Règlements de comptes

PQ - leadership en jeu - la tourmente



André Boisclair préférerait sans doute être battu sur un programme que sur sa personnalité. C'est normal. Tant qu'à se faire exécuter, aussi bien choisir la manière.
L'humiliation sera moins grande si les péquistes le répudient à cause de ses idées «révisionistes» plutôt que par un vote portant sur le leadership, donc sur l'homme lui-même. C'est pourquoi M. Boisclair s'ingénie à mettre au point de nouvelles orientations pour le parti.
La version soft de la souveraineté dont il accouchera probablement ne fera pas l'affaire d'un bon nombre de militants. Donc M. Boisclair pourra toujours dire que si les péquistes lui montrent la porte, c'est parce qu'ils sont butés et intransigeants, pas parce qu'ils ne veulent pas retourner en élections avec lui à leur tête.

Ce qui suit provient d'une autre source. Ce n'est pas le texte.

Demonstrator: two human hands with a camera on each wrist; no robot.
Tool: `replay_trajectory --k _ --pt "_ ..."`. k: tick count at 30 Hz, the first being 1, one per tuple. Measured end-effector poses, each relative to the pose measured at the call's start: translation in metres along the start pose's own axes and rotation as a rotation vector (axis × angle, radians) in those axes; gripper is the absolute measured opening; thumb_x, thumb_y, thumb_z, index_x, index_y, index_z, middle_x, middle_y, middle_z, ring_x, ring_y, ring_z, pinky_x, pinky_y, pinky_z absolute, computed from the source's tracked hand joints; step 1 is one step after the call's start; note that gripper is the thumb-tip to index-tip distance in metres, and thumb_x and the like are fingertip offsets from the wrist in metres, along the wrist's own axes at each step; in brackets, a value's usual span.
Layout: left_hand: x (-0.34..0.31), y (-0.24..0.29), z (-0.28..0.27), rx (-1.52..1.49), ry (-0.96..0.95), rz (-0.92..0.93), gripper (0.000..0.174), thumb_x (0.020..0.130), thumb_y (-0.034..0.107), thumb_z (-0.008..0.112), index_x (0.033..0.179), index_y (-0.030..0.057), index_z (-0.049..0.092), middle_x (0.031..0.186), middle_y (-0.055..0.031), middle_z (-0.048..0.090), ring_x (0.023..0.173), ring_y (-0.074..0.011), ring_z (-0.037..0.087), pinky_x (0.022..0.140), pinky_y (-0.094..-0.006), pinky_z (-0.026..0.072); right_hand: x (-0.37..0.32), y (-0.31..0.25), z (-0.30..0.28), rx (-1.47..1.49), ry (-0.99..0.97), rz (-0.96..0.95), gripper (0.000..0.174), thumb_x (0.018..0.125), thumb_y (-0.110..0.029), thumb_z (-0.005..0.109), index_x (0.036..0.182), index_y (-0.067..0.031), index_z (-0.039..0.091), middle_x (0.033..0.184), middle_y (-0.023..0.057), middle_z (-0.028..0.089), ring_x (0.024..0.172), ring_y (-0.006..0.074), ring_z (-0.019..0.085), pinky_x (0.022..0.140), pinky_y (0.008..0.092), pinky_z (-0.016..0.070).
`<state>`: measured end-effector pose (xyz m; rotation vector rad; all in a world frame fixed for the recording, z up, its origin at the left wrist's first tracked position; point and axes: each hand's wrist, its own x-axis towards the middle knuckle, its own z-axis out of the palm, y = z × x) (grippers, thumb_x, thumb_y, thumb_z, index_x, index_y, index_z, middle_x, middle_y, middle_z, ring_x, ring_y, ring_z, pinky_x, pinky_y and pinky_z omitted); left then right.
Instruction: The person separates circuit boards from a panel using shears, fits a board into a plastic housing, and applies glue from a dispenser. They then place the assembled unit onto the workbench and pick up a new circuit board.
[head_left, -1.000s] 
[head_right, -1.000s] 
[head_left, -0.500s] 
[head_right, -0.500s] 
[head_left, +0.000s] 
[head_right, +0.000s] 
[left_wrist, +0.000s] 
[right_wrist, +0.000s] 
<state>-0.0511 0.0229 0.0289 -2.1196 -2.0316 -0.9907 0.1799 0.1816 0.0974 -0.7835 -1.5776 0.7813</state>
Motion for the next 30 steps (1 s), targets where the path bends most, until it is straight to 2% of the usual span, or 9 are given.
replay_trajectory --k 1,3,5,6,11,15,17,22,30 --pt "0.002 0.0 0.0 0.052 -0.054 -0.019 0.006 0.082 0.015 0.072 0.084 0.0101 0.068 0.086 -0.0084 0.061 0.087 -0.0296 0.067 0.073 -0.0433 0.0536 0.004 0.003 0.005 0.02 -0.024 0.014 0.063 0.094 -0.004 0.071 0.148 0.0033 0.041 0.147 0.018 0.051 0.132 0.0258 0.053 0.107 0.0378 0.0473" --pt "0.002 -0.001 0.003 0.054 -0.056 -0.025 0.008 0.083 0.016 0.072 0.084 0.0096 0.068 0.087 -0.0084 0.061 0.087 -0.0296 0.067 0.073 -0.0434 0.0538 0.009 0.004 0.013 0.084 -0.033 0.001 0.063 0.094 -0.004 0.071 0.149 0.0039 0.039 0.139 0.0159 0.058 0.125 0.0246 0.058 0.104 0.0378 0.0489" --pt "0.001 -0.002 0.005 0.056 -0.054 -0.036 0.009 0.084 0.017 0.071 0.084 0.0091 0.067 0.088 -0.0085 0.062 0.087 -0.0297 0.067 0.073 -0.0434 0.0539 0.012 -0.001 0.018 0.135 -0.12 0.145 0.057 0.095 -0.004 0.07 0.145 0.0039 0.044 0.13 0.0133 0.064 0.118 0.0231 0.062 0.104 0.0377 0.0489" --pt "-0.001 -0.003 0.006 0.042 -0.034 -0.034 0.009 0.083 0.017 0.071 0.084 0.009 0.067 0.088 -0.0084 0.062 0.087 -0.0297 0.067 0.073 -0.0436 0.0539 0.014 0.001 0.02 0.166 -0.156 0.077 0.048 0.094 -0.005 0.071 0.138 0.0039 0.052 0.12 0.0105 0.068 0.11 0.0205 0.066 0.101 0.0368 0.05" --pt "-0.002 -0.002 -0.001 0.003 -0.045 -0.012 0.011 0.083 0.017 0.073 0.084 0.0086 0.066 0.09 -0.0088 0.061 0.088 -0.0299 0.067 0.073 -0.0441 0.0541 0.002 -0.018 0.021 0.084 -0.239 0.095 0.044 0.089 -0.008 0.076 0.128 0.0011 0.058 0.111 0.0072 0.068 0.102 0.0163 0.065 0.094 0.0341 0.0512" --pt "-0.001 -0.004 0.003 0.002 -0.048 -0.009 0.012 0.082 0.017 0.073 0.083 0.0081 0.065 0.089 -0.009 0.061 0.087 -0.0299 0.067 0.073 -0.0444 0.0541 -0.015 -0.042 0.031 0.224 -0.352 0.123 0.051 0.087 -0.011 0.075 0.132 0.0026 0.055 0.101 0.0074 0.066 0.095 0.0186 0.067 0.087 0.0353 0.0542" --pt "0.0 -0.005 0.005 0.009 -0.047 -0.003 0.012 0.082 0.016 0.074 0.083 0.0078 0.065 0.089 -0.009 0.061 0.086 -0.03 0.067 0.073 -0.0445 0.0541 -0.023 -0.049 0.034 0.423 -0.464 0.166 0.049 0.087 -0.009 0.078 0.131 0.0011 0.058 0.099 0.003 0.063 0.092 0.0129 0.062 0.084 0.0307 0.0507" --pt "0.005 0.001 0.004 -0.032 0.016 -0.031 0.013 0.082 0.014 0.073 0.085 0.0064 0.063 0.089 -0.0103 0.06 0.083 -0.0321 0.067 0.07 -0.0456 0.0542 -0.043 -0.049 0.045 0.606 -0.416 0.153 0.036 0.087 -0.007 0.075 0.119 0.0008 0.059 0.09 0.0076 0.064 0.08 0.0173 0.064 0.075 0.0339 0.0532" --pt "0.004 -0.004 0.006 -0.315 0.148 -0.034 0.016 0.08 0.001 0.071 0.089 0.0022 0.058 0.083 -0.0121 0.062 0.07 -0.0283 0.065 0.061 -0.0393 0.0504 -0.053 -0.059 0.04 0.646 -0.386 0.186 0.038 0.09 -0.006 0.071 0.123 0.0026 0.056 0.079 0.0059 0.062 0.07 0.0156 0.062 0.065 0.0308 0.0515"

Dans ce scénario, M. Boisclair pourrait même tirer sa révérence avant la tenue d'un vote sur son leadership. Cela lui permettrait de sauver la face en se présentant comme un champion de la modération face à une bande de «purs et durs».
Le congrès qui devait avoir lieu en 2009 a été devancé d'un an, mais il est bien possible, si la grogne continue de monter au sein du PQ, que les règlements de comptes se fassent bien avant. Quand on en est au point où personne, parmi les poids lourds du parti, ne veut prendre publiquement la défense du chef, c'est qu'on est déjà en train de huiler la guillotine. M. Boisclair n'aura peut-être pas le temps de mettre en oeuvre la stratégie qui lui permettrait de s'éclipser dignement.
Chose certaine, André Boisclair est bien la dernière personne à pouvoir présider à une réorientation du parti, lui qui, il y a à peine plus d'un mois, défendait bec et ongles le programme actuel sur toutes les tribunes - au point d'affirmer que même si le PQ formait un gouvernement minoritaire, il irait de l'avant avec son projet de référendum!
M. Boisclair n'a plus la crédibilité nécessaire pour piloter la révision des orientations du PQ. Car enfin, l'homme qui professait un tel enthousiasme pour le programme actuel du parti ne peut pas, deux mois plus tard, venir nous dire que ce programme ne tient pas debout. Cela n'est pas sérieux. On ne change pas son fusil d'épaule sur des questions aussi fondamentales simplement parce qu'on a perdu les élections.
Si, par contre, comme on s'en doute, M. Boisclair a toujours trouvé en son for intérieur que le programme péquiste était irréaliste et dangereux, c'était de l'hypocrisie que de se faire élire à la tête du parti en faisant semblant de l'approuver entièrement, et c'était mentir aux électeurs que de faire campagne sur un programme auquel il ne croyait pas lui-même.
Logiquement, le débat d'idées, s'il y en a un, devrait se faire avant une course au leadership, idéalement sous l'égide d'un chef intérimaire capable de ramener le calme.
Il reste que le PQ a peu d'avenues devant lui s'il se cherche une nouvelle orientation mieux adaptée à l'état d'esprit des Québécois.
Le PQ peut se débarrasser de l'engagement qui le contraint à faire un référendum dès après une victoire électorale, mais il ne peut pas renoncer à la souveraineté; il pourrait certes en faire un idéal à long terme, en adoptant à court terme une démarche «autonomiste». Or ce créneau est déjà occupé par l'ADQ.
Pierre Marc Johnson pouvait toujours proposer une démarche «d'affirmation nationale» en 1986, mais à cette époque, l'ADQ n'était pas dans le paysage. Si jamais le PQ optait pour l' « autonomie « à la sauce adéquiste, il ferait tout simplement double emploi avec le parti qui a le vent dans les voiles. En fait, il signerait son avis de décès : pourquoi les électeurs voteraient-ils pour la copie plutôt que pour l'original?
Si l'on en juge par les méditations des divers penseurs péquistes, la stratégie qui semble se dessiner ces jours-ci serait une sorte de Meech II. Le PQ garderait la souveraineté à son programme mais essaierait de s'allier à l'ADQ pour obtenir l'élaboration d'une constitution québécoise et la réouverture de négociations constitutionnelles visant à accroître les pouvoirs du Québec. Comme cette opération est destinée à l'échec, on tablerait ensuite sur le mécontentement populaire pour relancer la marche vers la souveraineté. Reste à savoir si Mario Dumont entrera dans le jeu du PQ et si M. Charest saura résister aux pressions de l'opposition.